--- Records shown Enclosed Below ---

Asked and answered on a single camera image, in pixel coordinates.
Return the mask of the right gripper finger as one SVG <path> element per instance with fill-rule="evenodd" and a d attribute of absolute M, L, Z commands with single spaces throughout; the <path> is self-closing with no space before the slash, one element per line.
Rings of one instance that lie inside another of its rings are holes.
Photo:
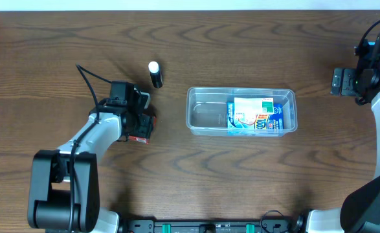
<path fill-rule="evenodd" d="M 342 96 L 342 88 L 344 81 L 344 68 L 334 68 L 331 79 L 330 94 L 334 96 Z"/>
<path fill-rule="evenodd" d="M 354 88 L 355 79 L 356 79 L 355 69 L 344 70 L 343 79 L 342 79 L 342 95 L 343 96 L 356 96 L 355 88 Z"/>

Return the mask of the dark bottle white cap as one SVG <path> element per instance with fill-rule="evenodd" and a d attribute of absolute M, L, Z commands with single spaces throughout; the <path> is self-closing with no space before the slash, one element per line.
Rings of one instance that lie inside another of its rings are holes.
<path fill-rule="evenodd" d="M 158 89 L 161 88 L 163 86 L 161 66 L 156 61 L 151 61 L 148 64 L 148 69 L 153 86 Z"/>

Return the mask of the red medicine packet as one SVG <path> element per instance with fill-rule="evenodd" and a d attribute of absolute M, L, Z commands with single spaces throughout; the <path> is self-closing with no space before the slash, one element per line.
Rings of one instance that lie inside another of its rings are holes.
<path fill-rule="evenodd" d="M 128 140 L 149 144 L 151 133 L 155 128 L 156 121 L 157 119 L 155 116 L 141 115 L 139 123 L 128 135 Z"/>

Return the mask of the blue fever patch box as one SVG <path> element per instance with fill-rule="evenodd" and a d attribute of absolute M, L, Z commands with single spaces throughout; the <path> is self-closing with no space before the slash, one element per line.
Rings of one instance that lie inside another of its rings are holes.
<path fill-rule="evenodd" d="M 229 135 L 253 135 L 254 133 L 279 133 L 284 128 L 281 104 L 274 104 L 273 114 L 260 114 L 246 118 L 234 111 L 234 102 L 227 104 L 227 133 Z"/>

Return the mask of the white green medicine box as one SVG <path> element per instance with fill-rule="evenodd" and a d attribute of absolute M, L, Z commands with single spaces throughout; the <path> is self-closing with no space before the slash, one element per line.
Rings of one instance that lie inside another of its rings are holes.
<path fill-rule="evenodd" d="M 273 114 L 273 98 L 235 98 L 234 110 L 236 113 Z"/>

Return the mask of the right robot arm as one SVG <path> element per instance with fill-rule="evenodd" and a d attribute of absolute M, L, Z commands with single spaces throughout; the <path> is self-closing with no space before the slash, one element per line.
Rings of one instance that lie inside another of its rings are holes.
<path fill-rule="evenodd" d="M 336 68 L 331 94 L 353 96 L 357 105 L 370 104 L 376 126 L 374 178 L 354 191 L 340 208 L 310 210 L 299 225 L 301 232 L 380 232 L 380 34 L 355 48 L 356 68 Z"/>

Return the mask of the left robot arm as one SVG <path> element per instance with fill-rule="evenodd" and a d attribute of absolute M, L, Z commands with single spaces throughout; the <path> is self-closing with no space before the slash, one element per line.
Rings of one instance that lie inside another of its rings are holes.
<path fill-rule="evenodd" d="M 32 161 L 27 221 L 46 232 L 120 232 L 118 213 L 100 206 L 98 163 L 122 137 L 148 139 L 155 119 L 144 114 L 150 95 L 129 82 L 111 83 L 85 126 Z"/>

--- End of Enclosed Records shown ---

▶ **Exercise objective**
Please copy the records above word for word, omitting every picture.

▶ **Result**
Asked and answered on a single camera image, in pixel coordinates.
Return the mask of the right gripper finger as one SVG <path> element per instance with fill-rule="evenodd" and a d attribute of absolute M, L, Z commands with single spaces throughout; the <path> is self-closing with no space before the slash, one element per line.
Rings of one instance that lie inside another of its rings are holes.
Photo:
<path fill-rule="evenodd" d="M 342 96 L 342 88 L 344 81 L 344 68 L 334 68 L 331 79 L 330 94 L 334 96 Z"/>
<path fill-rule="evenodd" d="M 354 88 L 355 79 L 356 79 L 355 69 L 344 70 L 343 79 L 342 79 L 342 95 L 343 96 L 356 96 L 355 88 Z"/>

Return the mask of the dark bottle white cap as one SVG <path> element per instance with fill-rule="evenodd" and a d attribute of absolute M, L, Z commands with single spaces throughout; the <path> is self-closing with no space before the slash, one element per line.
Rings of one instance that lie inside another of its rings are holes.
<path fill-rule="evenodd" d="M 158 89 L 161 88 L 163 86 L 161 66 L 156 61 L 151 61 L 148 64 L 148 69 L 153 86 Z"/>

Return the mask of the red medicine packet as one SVG <path> element per instance with fill-rule="evenodd" and a d attribute of absolute M, L, Z commands with single spaces throughout; the <path> is self-closing with no space before the slash, one element per line.
Rings of one instance that lie inside another of its rings are holes.
<path fill-rule="evenodd" d="M 128 140 L 149 144 L 151 133 L 155 128 L 156 121 L 157 119 L 155 116 L 141 115 L 139 123 L 128 135 Z"/>

Return the mask of the blue fever patch box as one SVG <path> element per instance with fill-rule="evenodd" and a d attribute of absolute M, L, Z commands with single spaces throughout; the <path> is self-closing with no space before the slash, one element per line.
Rings of one instance that lie inside another of its rings are holes.
<path fill-rule="evenodd" d="M 229 135 L 253 135 L 254 133 L 279 133 L 284 128 L 281 104 L 274 104 L 273 114 L 260 114 L 246 118 L 234 111 L 234 102 L 227 104 L 227 133 Z"/>

Return the mask of the white green medicine box as one SVG <path> element per instance with fill-rule="evenodd" and a d attribute of absolute M, L, Z commands with single spaces throughout; the <path> is self-closing with no space before the slash, one element per line.
Rings of one instance that lie inside another of its rings are holes.
<path fill-rule="evenodd" d="M 273 114 L 273 98 L 235 98 L 234 110 L 236 113 Z"/>

Return the mask of the right robot arm as one SVG <path> element per instance with fill-rule="evenodd" and a d attribute of absolute M, L, Z commands with single spaces throughout; the <path> is self-closing with no space before the slash, one element per line.
Rings of one instance that lie inside another of its rings are holes.
<path fill-rule="evenodd" d="M 336 68 L 331 94 L 353 96 L 357 105 L 370 104 L 376 126 L 374 178 L 354 191 L 340 208 L 310 210 L 299 225 L 301 232 L 380 232 L 380 34 L 355 48 L 356 68 Z"/>

Return the mask of the left robot arm as one SVG <path> element per instance with fill-rule="evenodd" and a d attribute of absolute M, L, Z commands with single spaces throughout; the <path> is self-closing with no space before the slash, one element per line.
Rings of one instance that lie inside another of its rings are holes.
<path fill-rule="evenodd" d="M 32 161 L 27 221 L 46 232 L 120 232 L 118 213 L 100 206 L 98 163 L 122 137 L 148 139 L 155 119 L 144 114 L 150 95 L 129 82 L 111 83 L 85 126 Z"/>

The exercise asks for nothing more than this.